I’m new here and was wondering if there is anyone else here that uses a dental device for sleep apnea not to be confused with snoring device.
I was recently fitted with a mouth guard for nighttime teeth grinding (not necessarily for apnea). I’ve been using it about two months now. I wear it with my mask and chinstrap.
I don’t but my best friend does. I’ve got one but it hasn’t been treated
What do you want to know?
I recently went to a new dentist. He also has sleep apnea and he showed me the one he uses for himself. He explained how it works and, of course, suggested I get one. I am considering it, but it is expensive ($2500). It works by holding the jaw forward which opens the throat air passage. In the beginning it is adjusted gradually so your jaw can get used to being held forward. If you get one from a dentist it is fitted exactly to your mouth and teeth. If you are considering getting one, find a dentist who has done them already.
I don’t know if Medicare or any other insurance will cover the cost. But it certainly would be easier to use than being attached to a mask and tube all night long.
Just wondered if anyone else here was using one.
I just started using one. I trust my Dentist . Insurance covers some of price of them.
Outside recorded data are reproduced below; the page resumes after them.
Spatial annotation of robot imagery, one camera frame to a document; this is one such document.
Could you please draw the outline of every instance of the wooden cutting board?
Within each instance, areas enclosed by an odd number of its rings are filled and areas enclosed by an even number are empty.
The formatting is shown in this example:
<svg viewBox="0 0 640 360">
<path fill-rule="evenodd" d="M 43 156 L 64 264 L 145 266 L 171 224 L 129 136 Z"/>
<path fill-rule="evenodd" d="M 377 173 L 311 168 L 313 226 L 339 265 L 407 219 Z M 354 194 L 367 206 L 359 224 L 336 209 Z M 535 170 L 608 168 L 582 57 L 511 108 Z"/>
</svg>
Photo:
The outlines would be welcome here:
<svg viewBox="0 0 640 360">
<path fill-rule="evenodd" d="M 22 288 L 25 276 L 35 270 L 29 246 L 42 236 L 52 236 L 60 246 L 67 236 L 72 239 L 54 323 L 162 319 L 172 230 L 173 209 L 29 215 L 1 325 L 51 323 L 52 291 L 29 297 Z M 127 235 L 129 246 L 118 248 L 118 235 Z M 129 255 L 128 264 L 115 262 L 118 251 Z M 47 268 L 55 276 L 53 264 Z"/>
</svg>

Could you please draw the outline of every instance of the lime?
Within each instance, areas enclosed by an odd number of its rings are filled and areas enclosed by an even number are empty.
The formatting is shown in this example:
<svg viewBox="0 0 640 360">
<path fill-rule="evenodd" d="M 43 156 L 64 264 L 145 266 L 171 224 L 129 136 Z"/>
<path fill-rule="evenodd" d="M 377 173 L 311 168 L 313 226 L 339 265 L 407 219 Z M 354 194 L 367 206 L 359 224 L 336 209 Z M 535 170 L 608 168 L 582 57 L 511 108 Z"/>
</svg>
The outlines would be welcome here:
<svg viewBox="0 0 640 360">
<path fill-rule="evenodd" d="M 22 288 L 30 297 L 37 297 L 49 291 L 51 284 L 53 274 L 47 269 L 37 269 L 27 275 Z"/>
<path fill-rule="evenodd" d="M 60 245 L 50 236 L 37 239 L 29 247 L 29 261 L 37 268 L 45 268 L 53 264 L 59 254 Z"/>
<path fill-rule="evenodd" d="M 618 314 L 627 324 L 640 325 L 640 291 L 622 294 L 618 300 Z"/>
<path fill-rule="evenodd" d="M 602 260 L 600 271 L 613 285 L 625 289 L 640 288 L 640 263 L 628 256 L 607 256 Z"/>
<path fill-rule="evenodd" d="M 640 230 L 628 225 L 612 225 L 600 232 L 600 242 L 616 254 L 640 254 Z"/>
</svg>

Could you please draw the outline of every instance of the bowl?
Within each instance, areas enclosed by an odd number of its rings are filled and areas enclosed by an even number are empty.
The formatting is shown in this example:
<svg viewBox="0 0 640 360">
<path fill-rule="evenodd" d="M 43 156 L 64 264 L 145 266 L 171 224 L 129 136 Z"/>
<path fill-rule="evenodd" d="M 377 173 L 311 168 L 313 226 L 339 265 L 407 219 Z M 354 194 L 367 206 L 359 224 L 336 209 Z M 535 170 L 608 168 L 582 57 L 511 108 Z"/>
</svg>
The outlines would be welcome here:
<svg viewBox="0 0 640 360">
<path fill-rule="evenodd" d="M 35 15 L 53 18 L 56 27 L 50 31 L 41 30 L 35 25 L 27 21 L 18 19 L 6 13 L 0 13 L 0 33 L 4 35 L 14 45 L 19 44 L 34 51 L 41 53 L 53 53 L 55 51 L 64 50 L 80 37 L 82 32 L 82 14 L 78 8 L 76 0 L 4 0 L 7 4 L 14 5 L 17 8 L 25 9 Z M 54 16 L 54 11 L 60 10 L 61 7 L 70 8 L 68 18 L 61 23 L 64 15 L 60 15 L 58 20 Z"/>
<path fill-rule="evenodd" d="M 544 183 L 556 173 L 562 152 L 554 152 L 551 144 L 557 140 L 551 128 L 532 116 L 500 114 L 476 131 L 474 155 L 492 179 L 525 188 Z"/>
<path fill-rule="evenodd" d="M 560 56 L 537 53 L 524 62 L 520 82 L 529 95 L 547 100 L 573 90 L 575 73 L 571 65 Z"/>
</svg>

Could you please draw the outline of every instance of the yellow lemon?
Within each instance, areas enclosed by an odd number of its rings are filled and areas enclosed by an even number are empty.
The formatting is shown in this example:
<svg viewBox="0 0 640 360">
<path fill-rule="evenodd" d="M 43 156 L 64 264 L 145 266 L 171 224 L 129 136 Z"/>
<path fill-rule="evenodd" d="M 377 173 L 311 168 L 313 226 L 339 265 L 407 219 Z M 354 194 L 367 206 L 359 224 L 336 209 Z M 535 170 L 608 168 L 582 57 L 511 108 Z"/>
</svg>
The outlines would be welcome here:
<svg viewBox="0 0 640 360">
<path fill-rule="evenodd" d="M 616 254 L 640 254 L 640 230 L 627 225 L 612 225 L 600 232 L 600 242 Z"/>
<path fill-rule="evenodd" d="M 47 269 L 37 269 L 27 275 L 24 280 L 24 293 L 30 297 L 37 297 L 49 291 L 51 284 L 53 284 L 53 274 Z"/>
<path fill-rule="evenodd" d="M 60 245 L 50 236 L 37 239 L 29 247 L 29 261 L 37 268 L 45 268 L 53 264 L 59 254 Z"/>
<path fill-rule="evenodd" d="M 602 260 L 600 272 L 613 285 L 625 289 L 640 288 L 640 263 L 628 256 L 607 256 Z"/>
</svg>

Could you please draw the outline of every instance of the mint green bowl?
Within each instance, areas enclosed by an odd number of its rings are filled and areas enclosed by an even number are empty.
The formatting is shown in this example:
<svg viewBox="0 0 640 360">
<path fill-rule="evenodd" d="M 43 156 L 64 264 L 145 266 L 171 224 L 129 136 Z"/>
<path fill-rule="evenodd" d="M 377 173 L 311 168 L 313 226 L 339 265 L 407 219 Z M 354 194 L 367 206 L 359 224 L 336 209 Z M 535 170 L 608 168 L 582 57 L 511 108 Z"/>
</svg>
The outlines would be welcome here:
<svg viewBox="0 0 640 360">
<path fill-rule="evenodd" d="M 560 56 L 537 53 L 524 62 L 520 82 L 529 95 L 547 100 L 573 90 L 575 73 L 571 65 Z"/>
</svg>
There are plenty of data suggesting the oral appliances are successful for people. Nice that there are choices for treatment! People will use their preference, and that is great!
Thanks. I will find out about my insurance offers coverage for one. I would love to have an alternative to a CPAP machine.
Miki, I know you just started using it, but have you found that it has made a difference in your ability to sleep? Maybe you need more time before you know for sure. I’m also wondering how it will affect my teeth, and my jaw.
I have been using oral appliances (and PAP devices) for apnea for about 20 years. Depending on your situation oral appliances can work as well as a PAP, but not as universally as a PAP machine. They range from $1000 to $3000 for medical grade appliances. The older designs moved my teeth around. The newer ones are better about that. It also has to do with what the titration is: meaning if the device has to move your jaw way forward to work, it’s more likely to stress your jaw. or move teeth. One thing to keep in mind. If you are able to breathe via your nose, oral appliances work. If you are not able to do so, you will likely struggle to breathe. An oral appliance repositions your tongue but does not assist the upper airway in the nose. There are strategies to help with nasal breathing like decongestants, anti-inflammatory diets, and nasal strips. I’ll point out a key concept. It is very important to breathe via your nose as it releases chemicals that dilate the airway and cardiovascular system. Mouth breathing is generally worse for apnea. So in that sense, oral appliances help with nose breathing by keeping your mouth closed at night.
I use a retainer. My mouth feels foul when I wake up; I think due to the dryness.
I’m not trying to offend you but do you use Dental write? Thats what I use.
I use a dental device in conjunction with back exercises to treat my sleep apnea. I have written up how I do this on my website:
Thanks for sharing your personal website.
Actually, there are literally hundreds of thousands of people in the U.S.A. treating their OSA with oral sleep apnea appliances. The larger manufacturers of the appliances sell between 30,000 to 40,000 a year in the USA alone. A.B. Luisi, Jr., D.M.D.